The Haas students launched this project to expand what’s offered through CMG Bears —the Haas Career Management Group’s tool that allows MBA students to anonymously enter and look up salary data based on company and job role. The database offers a wealth of information, but doesn’t track salaries by gender.

Abby Scott, assistant dean of MBA Career Management and Corporate Partnerships, who worked with the students to provide historical data for the project, said the long-term salary gap is a concern. She added that Haas is working to add gender identification to CMG Bears to provide as much context to the salary data as possible.

“I don’t think that we know the real cause of the long-term pay gap, but we are advising students to make sure they’re negotiating salary and thinking beyond compensation—and we speak frequently to women about both the importance of negotiation and taking on leadership roles,” she said.

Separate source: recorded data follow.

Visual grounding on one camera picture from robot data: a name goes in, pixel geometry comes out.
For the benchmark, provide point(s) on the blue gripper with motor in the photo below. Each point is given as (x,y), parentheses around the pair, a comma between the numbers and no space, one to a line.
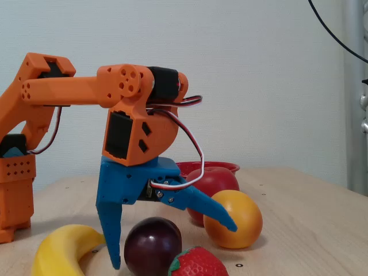
(126,184)

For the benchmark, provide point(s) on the dark purple plum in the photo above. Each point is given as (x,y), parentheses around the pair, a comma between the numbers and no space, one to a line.
(152,247)

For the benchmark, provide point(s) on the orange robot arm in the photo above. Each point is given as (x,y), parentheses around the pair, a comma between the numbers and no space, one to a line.
(72,90)

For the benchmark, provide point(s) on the orange robot base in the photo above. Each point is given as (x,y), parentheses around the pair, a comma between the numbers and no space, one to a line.
(15,195)

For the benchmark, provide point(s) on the red speckled enamel bowl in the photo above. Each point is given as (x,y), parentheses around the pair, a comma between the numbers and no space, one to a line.
(230,166)

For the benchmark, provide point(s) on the red plastic strawberry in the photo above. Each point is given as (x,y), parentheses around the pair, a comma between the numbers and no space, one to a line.
(198,263)

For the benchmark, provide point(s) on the red plastic apple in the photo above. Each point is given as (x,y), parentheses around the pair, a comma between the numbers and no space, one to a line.
(221,181)

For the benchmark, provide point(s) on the yellow orange peach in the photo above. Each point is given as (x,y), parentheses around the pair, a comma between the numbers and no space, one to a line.
(241,221)

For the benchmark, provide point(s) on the yellow plastic banana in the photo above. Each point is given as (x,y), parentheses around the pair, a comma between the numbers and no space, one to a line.
(61,247)

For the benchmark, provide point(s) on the grey metal pole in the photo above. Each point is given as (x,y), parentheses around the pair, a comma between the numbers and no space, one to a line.
(352,115)

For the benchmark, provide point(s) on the silver metal knob fitting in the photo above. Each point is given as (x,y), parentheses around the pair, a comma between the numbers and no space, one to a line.
(364,100)

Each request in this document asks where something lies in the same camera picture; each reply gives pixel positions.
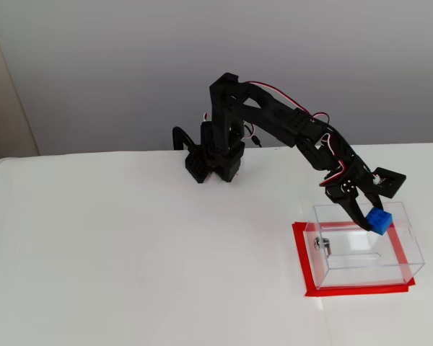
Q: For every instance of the silver cylinder lock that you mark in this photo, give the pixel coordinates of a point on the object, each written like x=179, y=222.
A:
x=321, y=244

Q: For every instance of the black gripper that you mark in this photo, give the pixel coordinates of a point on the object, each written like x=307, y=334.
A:
x=349, y=190

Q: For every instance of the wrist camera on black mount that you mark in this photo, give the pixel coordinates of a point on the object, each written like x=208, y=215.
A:
x=391, y=182

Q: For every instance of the black table clamp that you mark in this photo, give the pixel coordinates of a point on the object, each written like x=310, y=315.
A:
x=180, y=135

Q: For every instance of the blue lego brick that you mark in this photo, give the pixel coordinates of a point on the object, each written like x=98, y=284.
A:
x=379, y=220

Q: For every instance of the transparent plastic box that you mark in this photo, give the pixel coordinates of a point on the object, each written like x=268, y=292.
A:
x=364, y=266

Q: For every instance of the red tape rectangle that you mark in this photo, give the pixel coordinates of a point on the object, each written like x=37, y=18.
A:
x=301, y=259

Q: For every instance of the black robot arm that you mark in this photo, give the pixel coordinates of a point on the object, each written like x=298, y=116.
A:
x=274, y=115

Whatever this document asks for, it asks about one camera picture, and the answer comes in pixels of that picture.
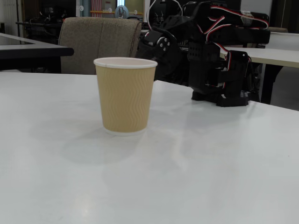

By many estimates, American women working full time earn about 80% to 85% of what men earn (a statistic that varies by race/ethnicity and how it’s measured). Kellie McElhaney, founding director of the Center for Equity, Gender, and Leadership (EGAL) at Haas, said transparency is a critical weapon in the fight to close the pay gap. “Knowledge is power,” she said, noting that a growing group of companies such as Salesforce, Gap, and Google have been moving in the right direction, toward public reporting of compensation.

In recent research, Prof. Kray and Margaret Lee, a postdoctoral research fellow sponsored by the Center for Equity, Gender, and Leadership (EGAL), looked at the Berkeley Haas alumni surveys of full-time professionals who graduated between 1994 and 2014. The researchers found that while men’s base salaries were on average about 8 percent higher than women’s, it’s in the bonuses, share values, and options—which tend to not be tracked as publicly as salaries—where the men’s salaries outpaced women’s. Overall compensation for Haas women MBAs averaged about $290,000, or about 66 percent of men’s $439,000 average. Kray and Lee also linked part of the pay gap to the fact that men manage larger teams than equally qualified women.

Tricky negotiations

It’s the company shares and stock options that are trickier in negotiations and not often tracked, Anderson said, adding that for some reason, male MBAs appear to fare better in those areas after graduating from Haas.

Jack Anderson
Jack Anderson

“That’s the thing that jumped out to me: how much of the offer goes beyond base compensation [salary and signing bonus],” he said. “So many companies are offering other compensation, RSUs (restricted stock units), and stock options. It drove us to think about how important it is for people to understand this and to get some basis for comparison. We need to work on how we display that information for people.”

But that might not be enough. In their research, Kray and Lee found that the problem goes far deeper than negotiation skills, pointing toward a bias about leadership that leads men to be put in charge of larger teams than equally-qualified women, and get paid more because of it.

McElhaney agreed that better negotiating skills will only go so far—if it comes down to the basic fact that managers just want to pay men more and that women are facing entrenched bias.

“You can change processes but the long-term problem is people’s individual biases,” she said. “If they believe things like men do a better job at leading big teams, or that women bosses are unlikable, this is unconscious and conscious bias at work.”

To access the new spreadsheet, students must agree to share their own salary data anonymously, including their preferred gender, job title and function, years of post-college work experience, geographic location of the job offer, and compensation details, including base salary, bonus, and any equity package offered. All students are asked whether they negotiated their compensation— and if so, to include the initial and final offers. So far, 58 students in the 2019 MBA class who have received job offers have added data to the sheet—split about evenly between men and women.